*Data:*
□ □ □ □

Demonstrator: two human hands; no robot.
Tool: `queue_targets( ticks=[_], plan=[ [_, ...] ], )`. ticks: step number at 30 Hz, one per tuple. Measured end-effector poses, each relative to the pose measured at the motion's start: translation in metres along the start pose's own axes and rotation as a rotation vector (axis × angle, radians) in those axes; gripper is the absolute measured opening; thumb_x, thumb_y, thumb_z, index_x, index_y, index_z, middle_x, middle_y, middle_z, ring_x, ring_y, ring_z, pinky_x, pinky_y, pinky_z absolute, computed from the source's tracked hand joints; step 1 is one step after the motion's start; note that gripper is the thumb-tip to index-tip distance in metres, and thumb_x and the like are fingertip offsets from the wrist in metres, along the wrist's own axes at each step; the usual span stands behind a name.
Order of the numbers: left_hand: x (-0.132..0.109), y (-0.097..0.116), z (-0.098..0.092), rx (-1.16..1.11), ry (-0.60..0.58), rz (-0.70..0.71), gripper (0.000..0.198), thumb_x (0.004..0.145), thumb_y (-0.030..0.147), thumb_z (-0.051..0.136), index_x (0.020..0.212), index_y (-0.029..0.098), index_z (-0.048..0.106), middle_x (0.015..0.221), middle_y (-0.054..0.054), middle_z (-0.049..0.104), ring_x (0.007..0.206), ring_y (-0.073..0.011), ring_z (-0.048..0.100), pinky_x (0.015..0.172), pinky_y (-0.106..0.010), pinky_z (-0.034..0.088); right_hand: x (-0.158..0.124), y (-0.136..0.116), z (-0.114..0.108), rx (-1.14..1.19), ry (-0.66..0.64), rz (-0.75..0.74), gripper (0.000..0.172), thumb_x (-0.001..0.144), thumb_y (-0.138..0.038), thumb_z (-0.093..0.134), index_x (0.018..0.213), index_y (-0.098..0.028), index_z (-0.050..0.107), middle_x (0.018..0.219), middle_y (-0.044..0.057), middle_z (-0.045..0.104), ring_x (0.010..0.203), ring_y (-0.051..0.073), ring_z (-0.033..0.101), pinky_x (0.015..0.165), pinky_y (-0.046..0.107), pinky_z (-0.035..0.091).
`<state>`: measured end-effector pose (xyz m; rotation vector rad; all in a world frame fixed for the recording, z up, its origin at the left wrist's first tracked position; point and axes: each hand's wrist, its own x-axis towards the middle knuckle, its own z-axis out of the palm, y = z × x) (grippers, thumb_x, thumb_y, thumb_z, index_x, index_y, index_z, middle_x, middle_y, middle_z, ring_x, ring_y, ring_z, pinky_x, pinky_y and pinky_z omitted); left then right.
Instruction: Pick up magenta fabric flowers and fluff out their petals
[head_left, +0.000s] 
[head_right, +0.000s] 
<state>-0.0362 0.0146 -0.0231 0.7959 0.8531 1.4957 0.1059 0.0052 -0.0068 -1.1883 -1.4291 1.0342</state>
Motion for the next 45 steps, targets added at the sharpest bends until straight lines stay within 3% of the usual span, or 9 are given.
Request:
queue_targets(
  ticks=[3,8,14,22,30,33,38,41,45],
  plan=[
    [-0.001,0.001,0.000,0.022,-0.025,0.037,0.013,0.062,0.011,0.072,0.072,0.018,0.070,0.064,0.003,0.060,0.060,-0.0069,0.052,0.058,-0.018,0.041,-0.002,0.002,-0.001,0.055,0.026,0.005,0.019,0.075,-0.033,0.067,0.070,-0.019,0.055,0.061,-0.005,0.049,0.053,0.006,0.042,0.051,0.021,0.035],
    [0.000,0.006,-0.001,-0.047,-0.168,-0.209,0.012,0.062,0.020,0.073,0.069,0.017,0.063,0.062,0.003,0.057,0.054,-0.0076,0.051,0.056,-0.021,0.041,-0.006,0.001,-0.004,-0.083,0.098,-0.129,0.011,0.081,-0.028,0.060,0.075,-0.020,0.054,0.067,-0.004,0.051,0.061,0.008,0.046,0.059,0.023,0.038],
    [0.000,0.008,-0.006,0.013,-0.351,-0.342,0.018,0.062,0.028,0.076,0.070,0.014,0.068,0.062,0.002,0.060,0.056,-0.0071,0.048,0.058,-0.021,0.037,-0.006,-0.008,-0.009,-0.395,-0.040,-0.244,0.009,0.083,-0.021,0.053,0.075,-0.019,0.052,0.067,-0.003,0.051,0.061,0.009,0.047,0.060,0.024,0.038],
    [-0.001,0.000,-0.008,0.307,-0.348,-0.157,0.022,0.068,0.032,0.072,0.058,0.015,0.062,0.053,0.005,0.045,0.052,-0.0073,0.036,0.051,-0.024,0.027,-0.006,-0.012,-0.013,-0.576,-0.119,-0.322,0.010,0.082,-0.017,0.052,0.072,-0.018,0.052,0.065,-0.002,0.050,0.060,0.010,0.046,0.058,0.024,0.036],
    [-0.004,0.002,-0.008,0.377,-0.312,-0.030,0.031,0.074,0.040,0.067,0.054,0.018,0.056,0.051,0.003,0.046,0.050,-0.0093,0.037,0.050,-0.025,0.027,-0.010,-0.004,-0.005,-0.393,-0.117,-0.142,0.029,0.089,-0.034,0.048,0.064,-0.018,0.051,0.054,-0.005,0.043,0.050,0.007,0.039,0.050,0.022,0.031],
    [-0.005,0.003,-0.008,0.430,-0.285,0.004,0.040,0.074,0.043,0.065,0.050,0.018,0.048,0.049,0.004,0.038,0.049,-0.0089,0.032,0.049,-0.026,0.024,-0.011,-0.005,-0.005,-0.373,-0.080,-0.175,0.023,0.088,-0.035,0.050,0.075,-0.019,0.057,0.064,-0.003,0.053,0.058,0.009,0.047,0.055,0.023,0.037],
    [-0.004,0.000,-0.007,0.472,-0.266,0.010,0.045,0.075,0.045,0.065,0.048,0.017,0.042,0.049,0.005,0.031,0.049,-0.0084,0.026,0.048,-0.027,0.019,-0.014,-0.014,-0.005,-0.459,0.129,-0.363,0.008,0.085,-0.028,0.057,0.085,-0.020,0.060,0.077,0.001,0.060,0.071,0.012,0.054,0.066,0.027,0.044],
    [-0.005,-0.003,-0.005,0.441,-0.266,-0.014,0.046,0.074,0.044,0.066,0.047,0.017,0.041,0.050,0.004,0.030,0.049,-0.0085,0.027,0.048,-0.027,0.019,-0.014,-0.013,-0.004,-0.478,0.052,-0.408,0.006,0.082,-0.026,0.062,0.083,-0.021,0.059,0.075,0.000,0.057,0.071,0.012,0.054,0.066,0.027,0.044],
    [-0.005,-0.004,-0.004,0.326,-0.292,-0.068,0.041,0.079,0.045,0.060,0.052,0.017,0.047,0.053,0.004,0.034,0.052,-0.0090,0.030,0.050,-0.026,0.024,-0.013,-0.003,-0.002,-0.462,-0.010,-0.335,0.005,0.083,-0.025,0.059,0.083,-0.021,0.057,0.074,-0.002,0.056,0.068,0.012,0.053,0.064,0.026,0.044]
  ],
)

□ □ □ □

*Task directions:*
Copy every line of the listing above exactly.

*Task solution:*
Demonstrator: two human hands; no robot.
Tool: `queue_targets( ticks=[_], plan=[ [_, ...] ], )`. ticks: step number at 30 Hz, one per tuple. Measured end-effector poses, each relative to the pose measured at the motion's start: translation in metres along the start pose's own axes and rotation as a rotation vector (axis × angle, radians) in those axes; gripper is the absolute measured opening; thumb_x, thumb_y, thumb_z, index_x, index_y, index_z, middle_x, middle_y, middle_z, ring_x, ring_y, ring_z, pinky_x, pinky_y, pinky_z absolute, computed from the source's tracked hand joints; step 1 is one step after the motion's start; note that gripper is the thumb-tip to index-tip distance in metres, and thumb_x and the like are fingertip offsets from the wrist in metres, along the wrist's own axes at each step; the usual span stands behind a name.
Order of the numbers: left_hand: x (-0.132..0.109), y (-0.097..0.116), z (-0.098..0.092), rx (-1.16..1.11), ry (-0.60..0.58), rz (-0.70..0.71), gripper (0.000..0.198), thumb_x (0.004..0.145), thumb_y (-0.030..0.147), thumb_z (-0.051..0.136), index_x (0.020..0.212), index_y (-0.029..0.098), index_z (-0.048..0.106), middle_x (0.015..0.221), middle_y (-0.054..0.054), middle_z (-0.049..0.104), ring_x (0.007..0.206), ring_y (-0.073..0.011), ring_z (-0.048..0.100), pinky_x (0.015..0.172), pinky_y (-0.106..0.010), pinky_z (-0.034..0.088); right_hand: x (-0.158..0.124), y (-0.136..0.116), z (-0.114..0.108), rx (-1.14..1.19), ry (-0.66..0.64), rz (-0.75..0.74), gripper (0.000..0.172), thumb_x (-0.001..0.144), thumb_y (-0.138..0.038), thumb_z (-0.093..0.134), index_x (0.018..0.213), index_y (-0.098..0.028), index_z (-0.050..0.107), middle_x (0.018..0.219), middle_y (-0.044..0.057), middle_z (-0.045..0.104), ring_x (0.010..0.203), ring_y (-0.051..0.073), ring_z (-0.033..0.101), pinky_x (0.015..0.165), pinky_y (-0.046..0.107), pinky_z (-0.035..0.091).
`<state>`: measured end-effector pose (xyz m; rotation vector rad; all in a world frame fixed for the recording, z up, its origin at the left wrist's first tracked position; point and axes: each hand's wrist, its own x-axis towards the middle knuckle, its own z-axis out of the palm, y = z × x) (grippers, thumb_x, thumb_y, thumb_z, index_x, index_y, index_z, middle_x, middle_y, middle_z, ring_x, ring_y, ring_z, pinky_x, pinky_y and pinky_z omitted); left then right.
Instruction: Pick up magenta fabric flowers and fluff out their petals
[head_left, +0.000s] 
[head_right, +0.000s] 
<state>-0.0362 0.0146 -0.0231 0.7959 0.8531 1.4957 0.1059 0.0052 -0.0068 -1.1883 -1.4291 1.0342</state>
Motion for the next 45 steps, targets added at the sharpest bends until straight lines stay within 3% of the usual span, or 9 are given.
Request:
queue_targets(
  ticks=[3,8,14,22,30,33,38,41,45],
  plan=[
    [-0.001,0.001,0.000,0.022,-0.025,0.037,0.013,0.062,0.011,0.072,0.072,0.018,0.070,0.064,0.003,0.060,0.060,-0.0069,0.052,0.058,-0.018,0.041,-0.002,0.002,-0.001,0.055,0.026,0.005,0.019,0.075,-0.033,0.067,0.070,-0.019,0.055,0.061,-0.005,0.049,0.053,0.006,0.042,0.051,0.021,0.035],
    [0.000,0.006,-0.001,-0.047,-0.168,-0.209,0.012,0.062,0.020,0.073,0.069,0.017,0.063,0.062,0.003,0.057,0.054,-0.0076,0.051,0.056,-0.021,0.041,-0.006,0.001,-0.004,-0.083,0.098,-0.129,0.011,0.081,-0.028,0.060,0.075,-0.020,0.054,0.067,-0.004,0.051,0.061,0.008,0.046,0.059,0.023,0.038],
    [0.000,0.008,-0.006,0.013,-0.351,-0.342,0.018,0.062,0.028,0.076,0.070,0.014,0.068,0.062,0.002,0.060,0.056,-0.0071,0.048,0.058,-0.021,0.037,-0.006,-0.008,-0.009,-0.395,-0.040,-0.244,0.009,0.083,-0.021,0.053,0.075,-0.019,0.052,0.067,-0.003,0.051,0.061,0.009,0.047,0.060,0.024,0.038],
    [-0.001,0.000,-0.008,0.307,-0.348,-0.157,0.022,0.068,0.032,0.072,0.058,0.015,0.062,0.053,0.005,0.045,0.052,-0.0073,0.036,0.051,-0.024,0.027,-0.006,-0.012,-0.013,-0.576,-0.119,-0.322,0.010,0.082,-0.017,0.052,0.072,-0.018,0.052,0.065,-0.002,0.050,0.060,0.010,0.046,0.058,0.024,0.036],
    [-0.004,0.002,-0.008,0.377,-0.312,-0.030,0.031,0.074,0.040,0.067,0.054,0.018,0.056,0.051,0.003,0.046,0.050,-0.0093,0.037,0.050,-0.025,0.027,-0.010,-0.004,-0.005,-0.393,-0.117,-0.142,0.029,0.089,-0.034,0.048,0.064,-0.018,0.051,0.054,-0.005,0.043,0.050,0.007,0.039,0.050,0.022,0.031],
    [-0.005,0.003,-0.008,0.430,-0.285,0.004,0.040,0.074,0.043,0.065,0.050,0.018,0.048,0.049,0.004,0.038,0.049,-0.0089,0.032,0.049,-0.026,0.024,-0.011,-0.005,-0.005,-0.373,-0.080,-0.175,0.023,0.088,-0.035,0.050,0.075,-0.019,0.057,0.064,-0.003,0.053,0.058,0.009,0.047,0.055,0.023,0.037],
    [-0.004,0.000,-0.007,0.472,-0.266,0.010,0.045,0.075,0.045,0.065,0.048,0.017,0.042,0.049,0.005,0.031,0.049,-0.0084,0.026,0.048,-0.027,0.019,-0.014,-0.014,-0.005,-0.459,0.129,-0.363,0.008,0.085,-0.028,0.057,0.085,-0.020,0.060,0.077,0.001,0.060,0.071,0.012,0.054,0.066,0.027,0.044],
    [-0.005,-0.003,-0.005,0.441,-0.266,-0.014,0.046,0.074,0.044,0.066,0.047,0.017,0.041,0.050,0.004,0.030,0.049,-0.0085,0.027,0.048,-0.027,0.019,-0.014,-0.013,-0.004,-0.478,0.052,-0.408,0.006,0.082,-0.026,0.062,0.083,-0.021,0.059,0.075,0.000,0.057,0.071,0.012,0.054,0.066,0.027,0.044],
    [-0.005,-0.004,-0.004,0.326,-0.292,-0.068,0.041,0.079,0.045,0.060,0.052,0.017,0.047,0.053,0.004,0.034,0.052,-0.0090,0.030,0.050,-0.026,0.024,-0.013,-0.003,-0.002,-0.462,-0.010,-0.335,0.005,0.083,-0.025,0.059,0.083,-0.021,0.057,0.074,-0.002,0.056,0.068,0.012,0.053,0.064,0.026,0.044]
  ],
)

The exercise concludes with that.